Die Grundlage aller Religionen ist die gleiche: Liebe zu Gott, d. h. zur höchsten Vollkommenheit, und zum Nächsten. Aber in allen Religionen geschah es und geschieht es, daß sich zur grundlegenden Erkenntnis, die ihnen allen gemein ist, trügerische Deutungen gesellen, die durch die Jünger hineingetragen werden. So geschah es und geschieht es auch im Mohammedanismus. Und daher gilt es für alle Religionen wie für den Mohammedanismus: die Aufgabe der Menschheit besteht zur Zeit nicht darin, die Religionen zu verwerfen und an ihre Stelle die engen, unzulänglichen und platten, sogenannten wissenschaftlichen Anschauungen einzuführen, sie muß sich vielmehr bemühen, das wahre Wesen der Religiosität zu erkennen, um die religiösen Grundwahrheiten von ihren entstellenden Zutaten zu befreien.

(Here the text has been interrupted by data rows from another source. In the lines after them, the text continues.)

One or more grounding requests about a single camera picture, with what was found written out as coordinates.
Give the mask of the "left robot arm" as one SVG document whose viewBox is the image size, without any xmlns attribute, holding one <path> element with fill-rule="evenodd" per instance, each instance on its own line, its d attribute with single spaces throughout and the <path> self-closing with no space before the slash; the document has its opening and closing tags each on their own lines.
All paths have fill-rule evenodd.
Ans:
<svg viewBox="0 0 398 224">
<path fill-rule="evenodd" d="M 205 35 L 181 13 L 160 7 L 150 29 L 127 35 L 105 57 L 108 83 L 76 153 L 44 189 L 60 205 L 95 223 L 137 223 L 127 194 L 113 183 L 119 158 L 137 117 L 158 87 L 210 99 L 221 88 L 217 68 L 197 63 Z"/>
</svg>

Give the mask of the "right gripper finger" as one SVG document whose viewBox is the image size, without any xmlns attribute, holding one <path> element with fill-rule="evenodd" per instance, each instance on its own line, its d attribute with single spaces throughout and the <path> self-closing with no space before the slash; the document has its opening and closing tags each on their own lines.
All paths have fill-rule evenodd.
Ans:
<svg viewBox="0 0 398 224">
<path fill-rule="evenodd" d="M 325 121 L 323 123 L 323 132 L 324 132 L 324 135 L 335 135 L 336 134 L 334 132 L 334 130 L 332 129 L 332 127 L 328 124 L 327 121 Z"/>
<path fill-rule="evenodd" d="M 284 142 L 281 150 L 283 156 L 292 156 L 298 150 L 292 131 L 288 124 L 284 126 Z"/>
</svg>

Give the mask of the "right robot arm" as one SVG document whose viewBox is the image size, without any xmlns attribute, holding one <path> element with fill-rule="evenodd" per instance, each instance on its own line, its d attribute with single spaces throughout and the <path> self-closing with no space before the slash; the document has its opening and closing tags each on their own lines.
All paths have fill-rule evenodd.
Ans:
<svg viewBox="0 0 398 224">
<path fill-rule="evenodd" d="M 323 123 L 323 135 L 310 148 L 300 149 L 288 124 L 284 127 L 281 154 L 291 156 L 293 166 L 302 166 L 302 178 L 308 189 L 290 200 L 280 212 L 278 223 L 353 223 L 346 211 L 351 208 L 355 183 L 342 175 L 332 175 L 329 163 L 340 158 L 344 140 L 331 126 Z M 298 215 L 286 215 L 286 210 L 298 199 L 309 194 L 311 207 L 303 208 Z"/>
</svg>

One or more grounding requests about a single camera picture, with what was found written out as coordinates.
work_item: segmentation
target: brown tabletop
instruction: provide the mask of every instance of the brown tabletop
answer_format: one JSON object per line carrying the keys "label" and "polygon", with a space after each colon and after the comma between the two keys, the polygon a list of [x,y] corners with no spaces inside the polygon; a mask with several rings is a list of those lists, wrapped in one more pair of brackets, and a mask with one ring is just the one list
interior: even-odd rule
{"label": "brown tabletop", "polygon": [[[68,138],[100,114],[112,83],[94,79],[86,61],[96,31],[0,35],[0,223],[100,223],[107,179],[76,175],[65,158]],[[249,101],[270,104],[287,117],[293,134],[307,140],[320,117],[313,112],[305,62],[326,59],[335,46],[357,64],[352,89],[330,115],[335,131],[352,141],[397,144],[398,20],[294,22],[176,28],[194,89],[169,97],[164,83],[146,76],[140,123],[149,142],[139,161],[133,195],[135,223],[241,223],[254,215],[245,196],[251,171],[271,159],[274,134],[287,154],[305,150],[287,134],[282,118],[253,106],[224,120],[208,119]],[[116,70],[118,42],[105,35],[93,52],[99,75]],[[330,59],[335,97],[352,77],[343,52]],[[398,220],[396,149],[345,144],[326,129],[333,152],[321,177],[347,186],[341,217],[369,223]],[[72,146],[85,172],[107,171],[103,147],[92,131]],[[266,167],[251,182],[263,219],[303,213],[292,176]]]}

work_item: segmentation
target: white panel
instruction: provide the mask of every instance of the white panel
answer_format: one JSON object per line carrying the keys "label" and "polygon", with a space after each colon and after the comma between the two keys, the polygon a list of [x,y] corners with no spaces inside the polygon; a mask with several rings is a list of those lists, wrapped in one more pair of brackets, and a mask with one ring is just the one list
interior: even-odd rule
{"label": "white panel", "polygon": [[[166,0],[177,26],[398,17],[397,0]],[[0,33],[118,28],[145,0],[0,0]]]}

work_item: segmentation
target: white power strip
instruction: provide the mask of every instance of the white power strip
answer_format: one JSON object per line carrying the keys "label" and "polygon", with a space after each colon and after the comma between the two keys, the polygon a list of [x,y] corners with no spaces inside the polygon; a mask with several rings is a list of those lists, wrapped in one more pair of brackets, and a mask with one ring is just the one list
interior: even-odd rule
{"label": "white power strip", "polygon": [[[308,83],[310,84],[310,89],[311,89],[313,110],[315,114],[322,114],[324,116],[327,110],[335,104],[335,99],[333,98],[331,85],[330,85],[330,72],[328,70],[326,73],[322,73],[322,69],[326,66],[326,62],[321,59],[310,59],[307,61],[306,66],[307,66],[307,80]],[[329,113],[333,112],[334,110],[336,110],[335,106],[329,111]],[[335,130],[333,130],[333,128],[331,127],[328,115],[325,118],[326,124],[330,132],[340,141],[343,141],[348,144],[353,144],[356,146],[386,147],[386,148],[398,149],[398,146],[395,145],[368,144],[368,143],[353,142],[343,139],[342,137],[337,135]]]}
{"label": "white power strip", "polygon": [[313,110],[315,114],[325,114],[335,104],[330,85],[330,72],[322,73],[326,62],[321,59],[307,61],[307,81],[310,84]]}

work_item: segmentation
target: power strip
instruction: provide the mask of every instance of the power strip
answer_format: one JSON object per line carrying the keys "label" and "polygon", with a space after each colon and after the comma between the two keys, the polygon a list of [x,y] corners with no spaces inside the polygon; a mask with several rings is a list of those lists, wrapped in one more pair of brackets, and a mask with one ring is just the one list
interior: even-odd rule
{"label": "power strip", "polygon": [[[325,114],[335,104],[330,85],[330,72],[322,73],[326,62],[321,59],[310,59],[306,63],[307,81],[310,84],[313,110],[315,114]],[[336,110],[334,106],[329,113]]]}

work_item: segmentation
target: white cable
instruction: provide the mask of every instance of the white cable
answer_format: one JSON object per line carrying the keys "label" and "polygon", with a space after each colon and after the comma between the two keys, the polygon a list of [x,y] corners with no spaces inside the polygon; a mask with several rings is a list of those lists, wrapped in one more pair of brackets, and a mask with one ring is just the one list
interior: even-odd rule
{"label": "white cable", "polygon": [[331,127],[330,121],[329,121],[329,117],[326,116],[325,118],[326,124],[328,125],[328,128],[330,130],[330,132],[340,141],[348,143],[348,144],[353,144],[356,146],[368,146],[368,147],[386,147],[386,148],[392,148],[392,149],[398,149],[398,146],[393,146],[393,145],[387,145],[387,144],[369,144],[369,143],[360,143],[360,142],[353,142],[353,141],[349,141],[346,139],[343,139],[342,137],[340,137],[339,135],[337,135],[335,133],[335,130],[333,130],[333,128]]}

Und das geschieht in allen Religionen, geschieht auch im Mohammedanismus. Es gibt eine ihrem religiösen Gehalte nach sehr hochstehende Sekte, die Babisten. Sie wurde von Beha Ullah weiter entwickelt, der von der türkischen Regierung nach Akka verbannt wurde, wo sein Sohn lebt. Seine Anhänger erkennen keine äußeren religiösen Formen an und sehen die allen Religionen gemeinsame Grundlage in einem guten Leben, d. h. in der Liebe zum Nächsten und darin, daß sie sich unter keinen Vorspiegelungen zur Teilnahme am Bösen verleiten lassen. Eine andere mohammedanische Sekte kenne ich in Kasan. Diese Sekte heißt sich „Gottes Heer“, oder nach ihrem Begründer: die Anhänger des Waisow. Beide Sekten bedeuten für den Mohammedanismus einen Schritt vorwärts zur Befreiung von äußeren toten Formeln, die sich übrigens, wie man zugeben muß, im Mohammedanismus als der jüngsten Religion viel seltener finden als in den andern großen Glaubenslehren. Und daher glaube ich, ein jeder, der der Menschheit und ihrem Fortschritte dienen will, darf die Religion, in der er geboren wurde, wie Sie im Mohammedanismus, nicht rundweg ablehnen, sondern er muß im Gegenteil danach streben, ihre tiefen Wahrheiten, die in jeder Religion und auch im Mohammedanismus enthalten sind, von jenen Auswüchsen zu befreien, die sie überwuchert haben. Auch im Koran kann man viel Richtiges und Tiefes finden: es gibt ein englisches, in Indien erschienenes Büchlein, in dem die Aussprüche Mohammeds gesammelt sind: Auszüge daraus, die durch ihre Tiefe und Seelengröße bemerkenswert sind, werden demnächst im Verlag des „Posrednik“ gedruckt.

Leo Tolstoi

Aus all diesen Beziehungen Tolstois zur mohammedanischen Welt geht hervor, wie teuer sie ihm war, und welche seelische Anstrengungen er machte, um den Islam mit den andern großen Konfessionen in einer großen Religion der erneuerten Menschheit zu vereinen.